Published 9 Aug 2022 in cs.FL and cs.DS | (2208.04931v3)

Abstract: In the present work, we lay out a new theory showing that all automata can always be co-lexicographically partially ordered, and an intrinsic measure of their complexity can be defined and effectively determined, namely, the minimum width $p$ of one of their admissible co-lex partial orders - dubbed here the automaton's co-lex width. We first show that this new measure captures at once the complexity of several seemingly-unrelated hard problems on automata.

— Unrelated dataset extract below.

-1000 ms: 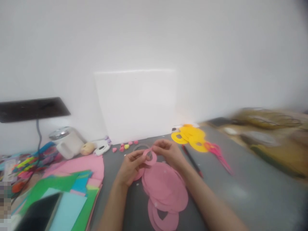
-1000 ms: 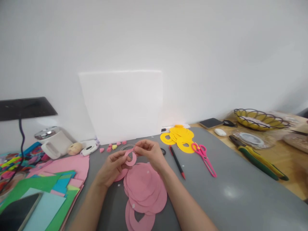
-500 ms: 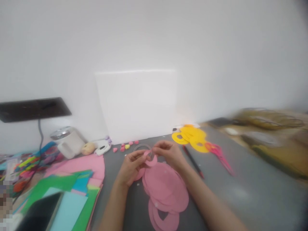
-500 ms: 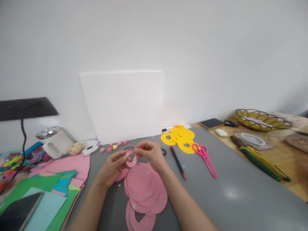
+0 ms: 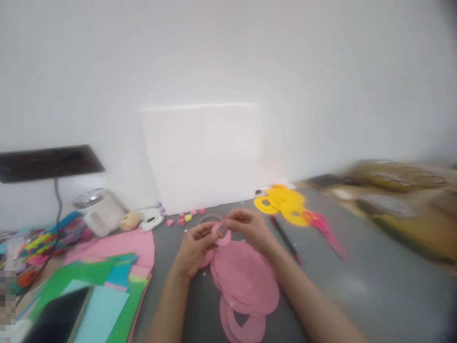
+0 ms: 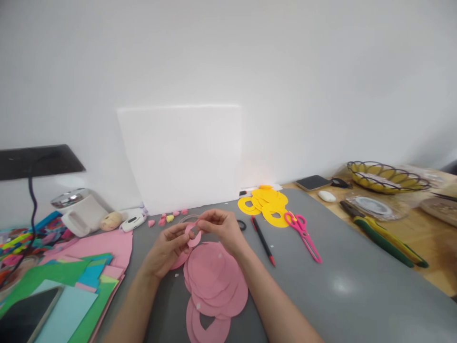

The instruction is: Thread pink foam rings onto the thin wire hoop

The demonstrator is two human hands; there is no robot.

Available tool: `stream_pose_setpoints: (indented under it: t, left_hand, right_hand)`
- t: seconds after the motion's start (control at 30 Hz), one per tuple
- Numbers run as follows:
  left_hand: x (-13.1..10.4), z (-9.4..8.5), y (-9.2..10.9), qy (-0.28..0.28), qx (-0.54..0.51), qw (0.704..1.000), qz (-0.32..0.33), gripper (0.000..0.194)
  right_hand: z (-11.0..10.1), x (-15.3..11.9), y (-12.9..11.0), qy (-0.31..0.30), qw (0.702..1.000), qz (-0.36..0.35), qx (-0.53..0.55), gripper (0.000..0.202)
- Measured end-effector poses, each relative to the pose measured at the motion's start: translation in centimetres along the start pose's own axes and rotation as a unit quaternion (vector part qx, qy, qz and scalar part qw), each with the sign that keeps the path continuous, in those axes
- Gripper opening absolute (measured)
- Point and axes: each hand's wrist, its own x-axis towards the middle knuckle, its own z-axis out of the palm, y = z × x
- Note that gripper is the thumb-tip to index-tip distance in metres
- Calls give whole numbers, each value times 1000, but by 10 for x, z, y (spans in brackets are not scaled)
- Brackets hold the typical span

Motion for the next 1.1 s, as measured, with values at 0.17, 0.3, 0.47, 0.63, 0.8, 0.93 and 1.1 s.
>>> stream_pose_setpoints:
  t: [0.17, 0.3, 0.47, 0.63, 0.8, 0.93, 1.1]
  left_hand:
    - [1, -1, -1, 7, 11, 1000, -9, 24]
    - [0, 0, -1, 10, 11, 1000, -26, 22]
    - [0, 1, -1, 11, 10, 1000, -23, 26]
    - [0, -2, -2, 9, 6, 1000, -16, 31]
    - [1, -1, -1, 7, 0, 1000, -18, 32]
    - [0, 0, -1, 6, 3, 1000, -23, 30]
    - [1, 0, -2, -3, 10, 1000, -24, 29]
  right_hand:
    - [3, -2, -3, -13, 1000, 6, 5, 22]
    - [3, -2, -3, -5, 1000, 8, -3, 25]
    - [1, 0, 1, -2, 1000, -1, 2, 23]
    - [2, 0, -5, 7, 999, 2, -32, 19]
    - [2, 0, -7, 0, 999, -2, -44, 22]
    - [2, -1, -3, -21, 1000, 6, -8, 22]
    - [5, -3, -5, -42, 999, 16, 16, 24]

Any NFA of co-lex width $p$: (i) has an equivalent powerset DFA whose size is exponential in $p$ rather than (as a classic analysis shows) in the NFA's size; (ii) can be encoded using just $\Theta(\log p)$ bits per transition; (iii) admits a linear-space data structure solving regular expression matching queries in time proportional to $p^2$ per matched character. Some consequences of this new parametrization of automata are that PSPACE-hard problems such as NFA equivalence are FPT in $p$, and quadratic lower bounds for the regular expression matching problem do not hold for sufficiently small $p$. We prove that a canonical minimum-width DFA accepting a language $\mathcal L$ - dubbed the Hasse automaton $\mathcal H$ of $\mathcal L$ - can be exhibited. Finally, we explore the relationship between two conflicting objectives: minimizing the width and minimizing the number of states of a DFA. In this context, we provide an analogous of the Myhill-Nerode Theorem for co-lexicographically ordered regular languages.